We then derived the Grübler/Kutzbach mobility formula \( M = \lambda (N - 1 - J) + \sum f_j \) for planar and spatial mechanisms, and applied it to serial chains (where it reduces to \( M = \sum f_j \)), four-bar linkages, 5-bar linkages, and spatial manipulators. We emphasized the limitations of this combinatorial formula and the need for Jacobian rank analysis in overconstrained or special geometries.
Finally, we implemented these ideas in Python, C++, Java, MATLAB/Simulink, and Mathematica, giving practical tools to analyze mobility and constraints in software. In later chapters on dynamics and constrained systems, the same constraint Jacobian will reappear in the equations of motion, making this kinematic viewpoint critical for the rest of the course.
9. References
- Grübler, M. (1883). Allgemeine Eigenschaften der Zwangsgetriebe. Zeitschrift des Österreichischen Ingenieur- und Architekten-Vereins, 35, 167–173.
- Kutzbach, K. (1929). Mechanische Leitungsverzweigung: Grundlagen für eine Getriebelehre des Maschineningenieurs. Maschinenbau, 8, 710–716.
- Hartenberg, R. S., & Denavit, J. (1955). A kinematic notation for lower-pair mechanisms based on matrices. ASME Journal of Applied Mechanics, 22(2), 215–221.
- Hunt, K. H. (1978).
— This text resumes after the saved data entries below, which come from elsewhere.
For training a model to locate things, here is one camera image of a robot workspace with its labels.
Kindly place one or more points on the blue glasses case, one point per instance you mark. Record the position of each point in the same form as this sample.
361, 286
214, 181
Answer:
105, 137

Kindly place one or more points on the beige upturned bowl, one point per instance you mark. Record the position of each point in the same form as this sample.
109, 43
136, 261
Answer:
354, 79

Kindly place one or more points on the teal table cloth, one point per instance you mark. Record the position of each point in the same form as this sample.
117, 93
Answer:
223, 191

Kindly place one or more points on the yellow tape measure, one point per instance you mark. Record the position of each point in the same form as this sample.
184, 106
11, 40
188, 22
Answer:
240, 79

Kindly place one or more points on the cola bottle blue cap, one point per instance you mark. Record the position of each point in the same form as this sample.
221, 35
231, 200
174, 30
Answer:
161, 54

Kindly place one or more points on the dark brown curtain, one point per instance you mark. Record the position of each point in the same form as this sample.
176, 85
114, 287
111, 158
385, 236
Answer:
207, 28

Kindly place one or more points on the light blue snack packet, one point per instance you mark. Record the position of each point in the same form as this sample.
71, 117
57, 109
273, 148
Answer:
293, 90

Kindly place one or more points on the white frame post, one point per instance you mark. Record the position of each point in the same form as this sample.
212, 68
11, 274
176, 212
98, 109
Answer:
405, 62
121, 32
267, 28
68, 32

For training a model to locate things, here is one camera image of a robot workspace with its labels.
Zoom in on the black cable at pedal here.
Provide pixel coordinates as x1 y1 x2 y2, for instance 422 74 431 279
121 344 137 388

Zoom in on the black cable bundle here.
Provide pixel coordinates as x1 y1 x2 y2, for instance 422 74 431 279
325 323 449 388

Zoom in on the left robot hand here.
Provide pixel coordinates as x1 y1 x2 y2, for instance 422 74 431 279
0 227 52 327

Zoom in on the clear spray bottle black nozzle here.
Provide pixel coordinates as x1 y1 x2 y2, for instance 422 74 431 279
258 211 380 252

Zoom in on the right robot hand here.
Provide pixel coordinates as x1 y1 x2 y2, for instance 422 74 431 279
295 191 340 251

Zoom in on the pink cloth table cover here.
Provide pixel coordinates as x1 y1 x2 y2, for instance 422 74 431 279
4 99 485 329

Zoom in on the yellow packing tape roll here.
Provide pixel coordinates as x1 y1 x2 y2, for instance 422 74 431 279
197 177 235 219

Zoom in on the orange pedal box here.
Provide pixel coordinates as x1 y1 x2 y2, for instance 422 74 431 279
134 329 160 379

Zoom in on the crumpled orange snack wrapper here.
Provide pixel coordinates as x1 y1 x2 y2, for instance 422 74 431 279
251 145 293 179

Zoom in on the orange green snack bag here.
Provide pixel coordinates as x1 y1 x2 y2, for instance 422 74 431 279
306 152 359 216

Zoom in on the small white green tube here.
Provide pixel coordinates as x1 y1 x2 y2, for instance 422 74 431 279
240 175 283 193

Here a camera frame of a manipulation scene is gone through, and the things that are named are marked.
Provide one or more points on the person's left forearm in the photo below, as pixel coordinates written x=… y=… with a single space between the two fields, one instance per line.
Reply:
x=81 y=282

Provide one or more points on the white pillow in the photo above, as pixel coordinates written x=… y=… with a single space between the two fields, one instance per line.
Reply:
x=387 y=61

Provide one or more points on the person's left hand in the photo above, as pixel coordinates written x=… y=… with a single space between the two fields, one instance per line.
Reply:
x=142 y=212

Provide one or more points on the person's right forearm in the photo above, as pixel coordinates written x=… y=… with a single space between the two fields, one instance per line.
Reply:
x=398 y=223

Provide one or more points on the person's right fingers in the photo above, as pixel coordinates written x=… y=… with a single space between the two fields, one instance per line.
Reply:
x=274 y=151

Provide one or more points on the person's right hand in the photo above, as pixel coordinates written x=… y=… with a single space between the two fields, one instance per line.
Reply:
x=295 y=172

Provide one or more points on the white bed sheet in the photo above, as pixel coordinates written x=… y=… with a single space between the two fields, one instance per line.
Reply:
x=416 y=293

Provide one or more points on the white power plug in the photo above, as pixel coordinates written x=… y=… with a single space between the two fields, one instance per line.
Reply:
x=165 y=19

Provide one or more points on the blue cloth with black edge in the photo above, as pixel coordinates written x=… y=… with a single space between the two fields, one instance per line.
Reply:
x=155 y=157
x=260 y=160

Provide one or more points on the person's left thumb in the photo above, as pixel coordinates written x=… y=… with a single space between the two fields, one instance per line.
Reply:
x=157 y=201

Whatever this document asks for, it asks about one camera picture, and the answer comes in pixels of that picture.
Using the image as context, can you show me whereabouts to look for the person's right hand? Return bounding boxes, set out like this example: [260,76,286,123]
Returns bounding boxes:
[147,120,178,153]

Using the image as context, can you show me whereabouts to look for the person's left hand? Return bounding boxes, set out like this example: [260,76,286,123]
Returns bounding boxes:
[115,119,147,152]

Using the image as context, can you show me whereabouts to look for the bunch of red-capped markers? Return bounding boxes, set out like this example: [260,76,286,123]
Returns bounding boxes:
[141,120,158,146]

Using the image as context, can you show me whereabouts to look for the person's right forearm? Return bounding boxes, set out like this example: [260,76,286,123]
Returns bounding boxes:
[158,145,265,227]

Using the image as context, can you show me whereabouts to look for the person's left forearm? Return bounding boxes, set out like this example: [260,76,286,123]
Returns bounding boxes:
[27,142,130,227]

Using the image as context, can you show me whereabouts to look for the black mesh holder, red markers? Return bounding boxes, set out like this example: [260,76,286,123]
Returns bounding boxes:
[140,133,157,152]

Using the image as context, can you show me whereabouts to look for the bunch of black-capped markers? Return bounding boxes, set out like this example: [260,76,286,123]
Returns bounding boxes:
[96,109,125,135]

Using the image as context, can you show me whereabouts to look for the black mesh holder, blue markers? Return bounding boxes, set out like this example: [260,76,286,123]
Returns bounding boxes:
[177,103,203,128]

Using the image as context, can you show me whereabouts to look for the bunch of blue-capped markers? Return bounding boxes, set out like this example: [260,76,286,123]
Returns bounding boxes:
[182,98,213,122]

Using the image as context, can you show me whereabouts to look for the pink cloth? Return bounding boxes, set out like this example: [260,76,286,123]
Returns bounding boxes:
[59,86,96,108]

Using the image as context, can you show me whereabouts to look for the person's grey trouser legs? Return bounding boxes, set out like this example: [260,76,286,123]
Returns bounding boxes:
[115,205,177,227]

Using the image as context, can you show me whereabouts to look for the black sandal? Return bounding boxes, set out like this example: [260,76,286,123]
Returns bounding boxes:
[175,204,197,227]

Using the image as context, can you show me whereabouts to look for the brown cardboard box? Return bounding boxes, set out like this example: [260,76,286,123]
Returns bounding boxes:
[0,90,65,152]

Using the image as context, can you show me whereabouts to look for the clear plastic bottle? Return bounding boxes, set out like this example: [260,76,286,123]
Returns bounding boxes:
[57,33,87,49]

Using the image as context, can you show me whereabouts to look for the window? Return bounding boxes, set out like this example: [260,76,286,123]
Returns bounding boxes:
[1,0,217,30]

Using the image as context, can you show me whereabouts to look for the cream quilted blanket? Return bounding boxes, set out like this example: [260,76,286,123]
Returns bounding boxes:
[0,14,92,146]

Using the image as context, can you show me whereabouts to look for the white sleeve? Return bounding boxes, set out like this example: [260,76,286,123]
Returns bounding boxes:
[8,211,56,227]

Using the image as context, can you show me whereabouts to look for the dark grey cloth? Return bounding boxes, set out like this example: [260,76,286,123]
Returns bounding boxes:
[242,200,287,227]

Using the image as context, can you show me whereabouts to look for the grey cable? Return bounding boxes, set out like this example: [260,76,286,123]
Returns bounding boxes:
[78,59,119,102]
Kinematic Geometry of Mechanisms. Oxford University Press.
- Erdman, A. G., Sandor, G. N., & Kota, S. (2001). Mechanism Design: Analysis and Synthesis, Vol. 1. Prentice Hall.
- Tsai, L.-W. (1999). Robot Analysis: The Mechanics of Serial and Parallel Manipulators. John Wiley & Sons.
- Angeles, J. (1997). Fundamentals of Robotic Mechanical Systems: Theory, Methods, and Algorithms. Springer.
- McCarthy, J. M. (2000). Geometric Design of Linkages. Springer.
- Waldron, K. J., & Kinzel, G. L. (1999). Kinematics, Dynamics, and Design of Machinery. John Wiley & Sons.
- Angeles, J., & Lopez-Cajún, C. (1992). Screw Theory and Its Application to Spatial Kinematics. Springer.